Big Tech Is Accelerating the Transition
Large incumbents are reinforcing this momentum. Google DeepMind’s GraphCast and Microsoft’s Aurora models have already outperformed operational benchmarks, while NVIDIA’s Earth-2 initiative is building an ecosystem for global-scale digital twins that simulate weather in near real time.
Increasingly, innovation in this space is becoming partnership-driven. Companies are aligning around shared ecosystems such as Earth-2 to combine data infrastructure, model development, and real-world applications. Governments are also helping reduce adoption risk, with national weather agencies beginning to test AI forecasting models alongside traditional ones.

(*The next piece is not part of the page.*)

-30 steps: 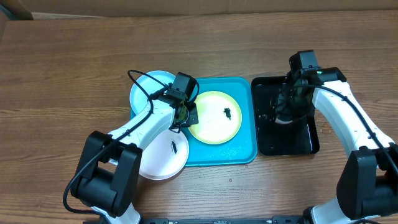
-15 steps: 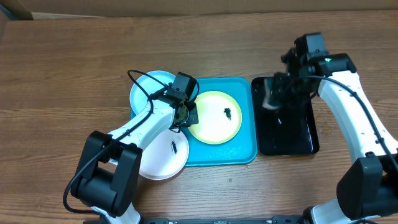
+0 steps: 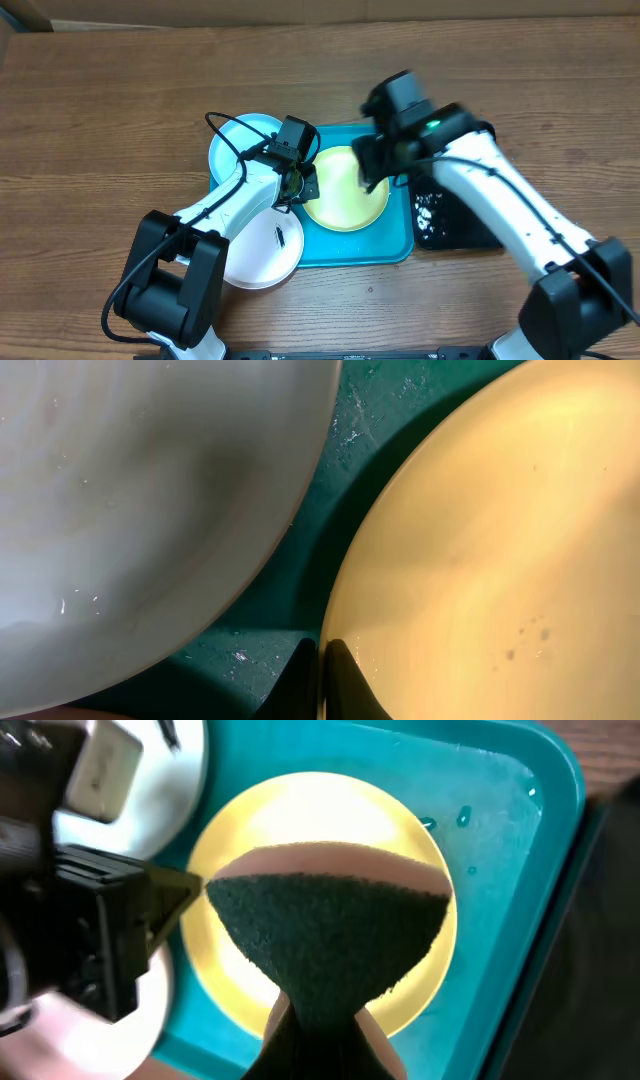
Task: Clean dirty plates on tray and stack at the side
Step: 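Scrub the yellow plate with the sponge while left gripper holds it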
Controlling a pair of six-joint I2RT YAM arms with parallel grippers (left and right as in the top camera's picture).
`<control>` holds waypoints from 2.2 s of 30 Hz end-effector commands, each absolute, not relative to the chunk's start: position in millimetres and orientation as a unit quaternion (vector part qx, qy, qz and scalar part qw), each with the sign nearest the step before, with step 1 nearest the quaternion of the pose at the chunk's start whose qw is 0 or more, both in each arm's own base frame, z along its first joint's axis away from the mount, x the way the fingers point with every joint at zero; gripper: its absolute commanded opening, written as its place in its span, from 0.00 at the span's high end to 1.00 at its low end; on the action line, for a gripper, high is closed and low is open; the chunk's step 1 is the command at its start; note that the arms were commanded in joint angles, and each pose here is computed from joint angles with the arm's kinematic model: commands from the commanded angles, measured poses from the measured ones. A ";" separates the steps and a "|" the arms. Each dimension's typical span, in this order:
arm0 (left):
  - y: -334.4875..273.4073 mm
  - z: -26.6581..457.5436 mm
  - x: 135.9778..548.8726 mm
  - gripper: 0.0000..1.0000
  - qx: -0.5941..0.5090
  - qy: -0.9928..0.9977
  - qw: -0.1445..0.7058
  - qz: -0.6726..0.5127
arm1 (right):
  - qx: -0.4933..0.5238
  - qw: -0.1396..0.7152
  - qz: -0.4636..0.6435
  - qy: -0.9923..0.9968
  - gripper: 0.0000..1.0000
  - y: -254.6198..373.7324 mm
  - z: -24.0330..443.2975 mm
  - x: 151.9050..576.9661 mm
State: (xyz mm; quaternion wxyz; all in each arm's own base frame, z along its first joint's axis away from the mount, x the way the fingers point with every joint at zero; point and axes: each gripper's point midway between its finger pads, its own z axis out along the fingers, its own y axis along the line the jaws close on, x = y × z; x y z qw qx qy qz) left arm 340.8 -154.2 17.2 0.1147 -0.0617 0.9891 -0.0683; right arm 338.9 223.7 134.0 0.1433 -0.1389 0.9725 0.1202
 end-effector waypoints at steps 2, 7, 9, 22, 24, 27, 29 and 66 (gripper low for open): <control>-154.9 8.9 337.8 0.96 -0.058 0.991 0.103 -0.067 | -0.129 0.178 0.026 0.975 0.96 216.3 122.4 355.4; -154.6 8.7 337.3 0.96 -0.058 0.991 0.102 -0.066 | -0.138 0.164 0.013 0.977 0.96 223.5 99.7 357.0; -154.5 8.7 337.1 0.96 -0.058 0.991 0.102 -0.066 | -0.137 0.162 0.009 0.977 0.96 223.5 94.7 359.0; -154.2 8.5 336.5 0.96 -0.058 0.991 0.100 -0.065 | -0.131 0.125 -0.040 0.983 0.96 207.4 51.4 364.0; -154.2 8.5 336.5 0.96 -0.058 0.991 0.100 -0.065 | -0.126 0.119 -0.043 0.984 0.96 203.1 45.9 365.4; -154.1 8.5 336.4 0.96 -0.058 0.991 0.100 -0.065 | -0.119 0.115 -0.046 0.985 0.96 196.7 43.3 368.2; -154.2 8.5 336.3 0.96 -0.058 0.991 0.100 -0.065 | -0.113 0.115 -0.046 0.986 0.96 192.7 43.3 370.4; -152.9 8.1 335.1 0.96 -0.054 0.992 0.098 -0.061 | -0.087 0.087 0.007 0.992 0.96 191.8 14.9 362.1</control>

This combination of private innovation and public credibility could speed up the mainstream acceptance of AI-based forecasting in the years ahead.
The Next Wave: Climate Risk Platforms That Help People Act
Over the next few years, expect the rise of integrated climate-risk platforms that combine predictive weather models with real-time monitoring and insurance-grade risk analytics. This is where Earth Observation and weather intelligence begin to converge.
Earth Observation helps track what is happening on the ground, while AI weather models help predict what may happen next. Together, they enable a shift from passive awareness to proactive action.
As climate volatility intensifies, the ability to predict and respond to extreme weather will underpin nearly every sector of the resilience economy. We are moving toward a world where it is no longer enough to forecast the atmosphere, we need to forecast the risks it creates, and build tools that help communities, companies, and governments respond faster and smarter.